WHAT YOU SHOULD DO.
Word for word, transcribe the data below from the line with "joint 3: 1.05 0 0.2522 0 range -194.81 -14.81" to the line with "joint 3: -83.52", keeping both of those lines.
DATA SECTION: Begin
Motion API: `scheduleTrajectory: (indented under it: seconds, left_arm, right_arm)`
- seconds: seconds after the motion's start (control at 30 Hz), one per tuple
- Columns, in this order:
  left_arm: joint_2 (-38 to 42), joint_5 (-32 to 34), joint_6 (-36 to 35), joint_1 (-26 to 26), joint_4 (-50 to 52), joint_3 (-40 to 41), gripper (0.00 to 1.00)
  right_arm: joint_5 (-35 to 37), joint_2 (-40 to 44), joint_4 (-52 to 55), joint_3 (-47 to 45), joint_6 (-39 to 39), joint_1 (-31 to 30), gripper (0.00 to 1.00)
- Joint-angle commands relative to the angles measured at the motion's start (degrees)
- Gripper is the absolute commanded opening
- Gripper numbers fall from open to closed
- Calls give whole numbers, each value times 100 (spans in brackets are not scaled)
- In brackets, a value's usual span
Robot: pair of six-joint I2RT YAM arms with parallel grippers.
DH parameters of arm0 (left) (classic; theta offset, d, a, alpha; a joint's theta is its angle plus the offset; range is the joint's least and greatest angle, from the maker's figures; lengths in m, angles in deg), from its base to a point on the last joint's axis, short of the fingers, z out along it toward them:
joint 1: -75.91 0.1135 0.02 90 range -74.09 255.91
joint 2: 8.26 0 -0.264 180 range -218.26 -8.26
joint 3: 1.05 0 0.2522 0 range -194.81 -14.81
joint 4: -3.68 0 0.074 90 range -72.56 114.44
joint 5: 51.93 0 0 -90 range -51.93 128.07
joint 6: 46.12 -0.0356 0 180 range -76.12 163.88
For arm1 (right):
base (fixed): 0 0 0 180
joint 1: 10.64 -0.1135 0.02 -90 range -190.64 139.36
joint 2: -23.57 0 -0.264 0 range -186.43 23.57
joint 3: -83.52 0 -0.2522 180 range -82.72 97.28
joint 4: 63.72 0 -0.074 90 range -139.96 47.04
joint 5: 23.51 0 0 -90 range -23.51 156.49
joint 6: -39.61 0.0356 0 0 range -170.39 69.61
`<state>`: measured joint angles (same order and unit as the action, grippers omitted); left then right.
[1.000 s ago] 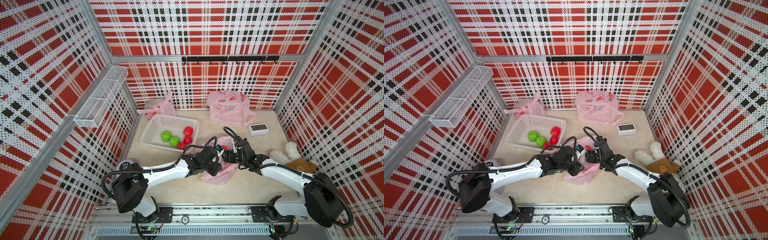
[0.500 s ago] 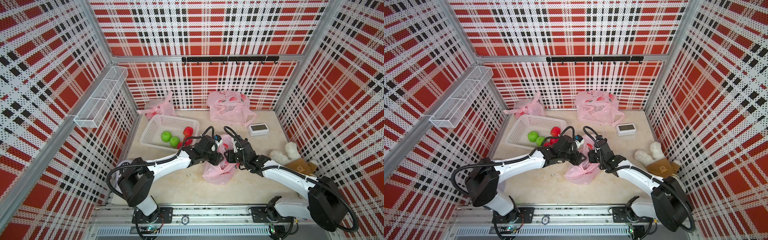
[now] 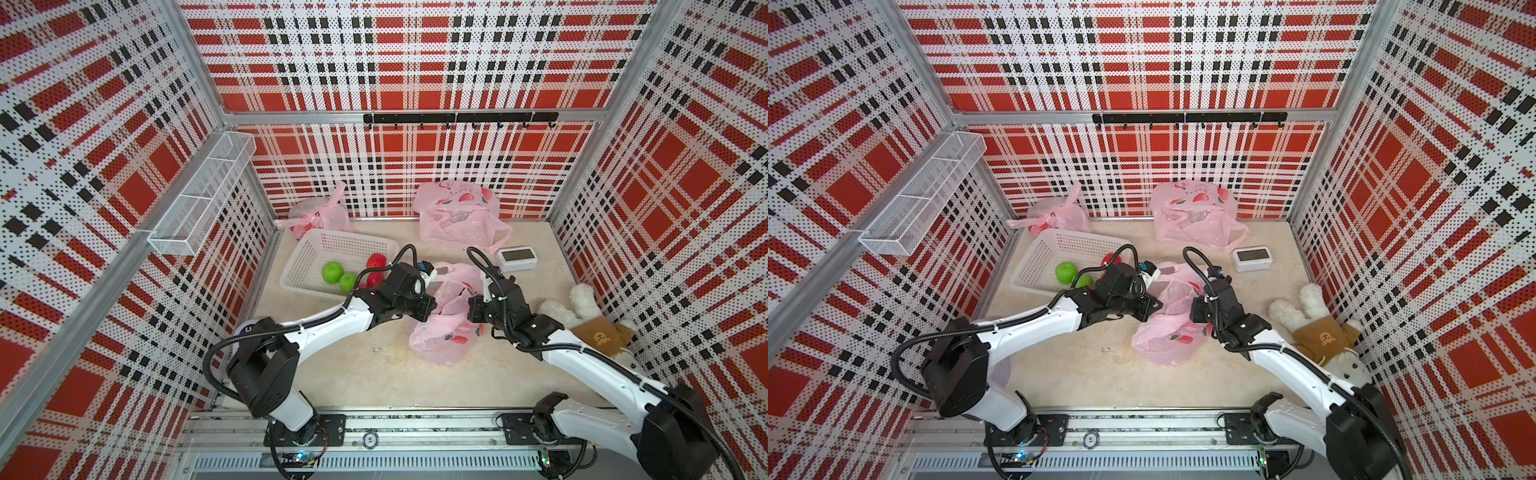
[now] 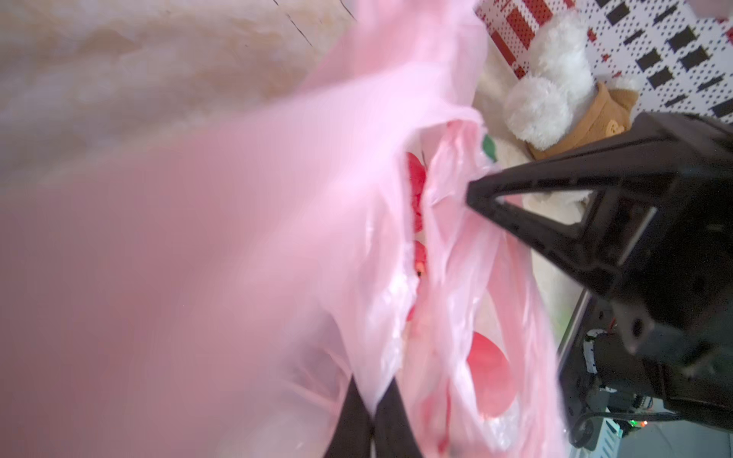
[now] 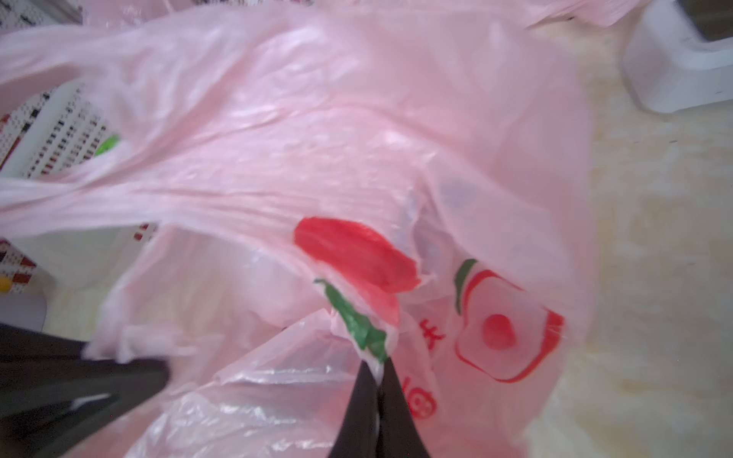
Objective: Untie the knot of a plastic bag & take out the apple
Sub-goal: Untie the plastic bag at the center of the board.
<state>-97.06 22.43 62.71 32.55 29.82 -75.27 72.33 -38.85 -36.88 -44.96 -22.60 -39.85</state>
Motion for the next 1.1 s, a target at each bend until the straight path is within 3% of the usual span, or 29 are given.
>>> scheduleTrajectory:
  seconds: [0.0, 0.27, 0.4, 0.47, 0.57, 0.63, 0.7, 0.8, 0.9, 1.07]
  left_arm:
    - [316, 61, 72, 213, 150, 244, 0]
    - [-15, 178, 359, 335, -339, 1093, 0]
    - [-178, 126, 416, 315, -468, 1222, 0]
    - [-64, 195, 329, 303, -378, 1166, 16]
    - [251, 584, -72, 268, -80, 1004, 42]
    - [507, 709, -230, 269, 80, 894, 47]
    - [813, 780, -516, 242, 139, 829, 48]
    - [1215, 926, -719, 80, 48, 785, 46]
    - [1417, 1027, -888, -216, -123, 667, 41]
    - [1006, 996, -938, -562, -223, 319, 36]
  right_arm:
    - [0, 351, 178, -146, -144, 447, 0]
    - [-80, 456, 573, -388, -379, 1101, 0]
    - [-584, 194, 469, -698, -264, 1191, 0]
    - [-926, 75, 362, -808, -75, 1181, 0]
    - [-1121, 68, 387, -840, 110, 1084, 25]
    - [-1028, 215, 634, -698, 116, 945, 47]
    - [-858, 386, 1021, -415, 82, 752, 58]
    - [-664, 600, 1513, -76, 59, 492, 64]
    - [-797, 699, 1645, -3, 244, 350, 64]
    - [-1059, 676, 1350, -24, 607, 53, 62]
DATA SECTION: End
ANSWER TO THIS EXERCISE.
joint 3: 1.05 0 0.2522 0 range -194.81 -14.81
joint 4: -3.68 0 0.074 90 range -72.56 114.44
joint 5: 51.93 0 0 -90 range -51.93 128.07
joint 6: 46.12 -0.0356 0 180 range -76.12 163.88
For arm1 (right):
base (fixed): 0 0 0 180
joint 1: 10.64 -0.1135 0.02 -90 range -190.64 139.36
joint 2: -23.57 0 -0.264 0 range -186.43 23.57
joint 3: -83.52 0 -0.2522 180 range -82.72 97.28

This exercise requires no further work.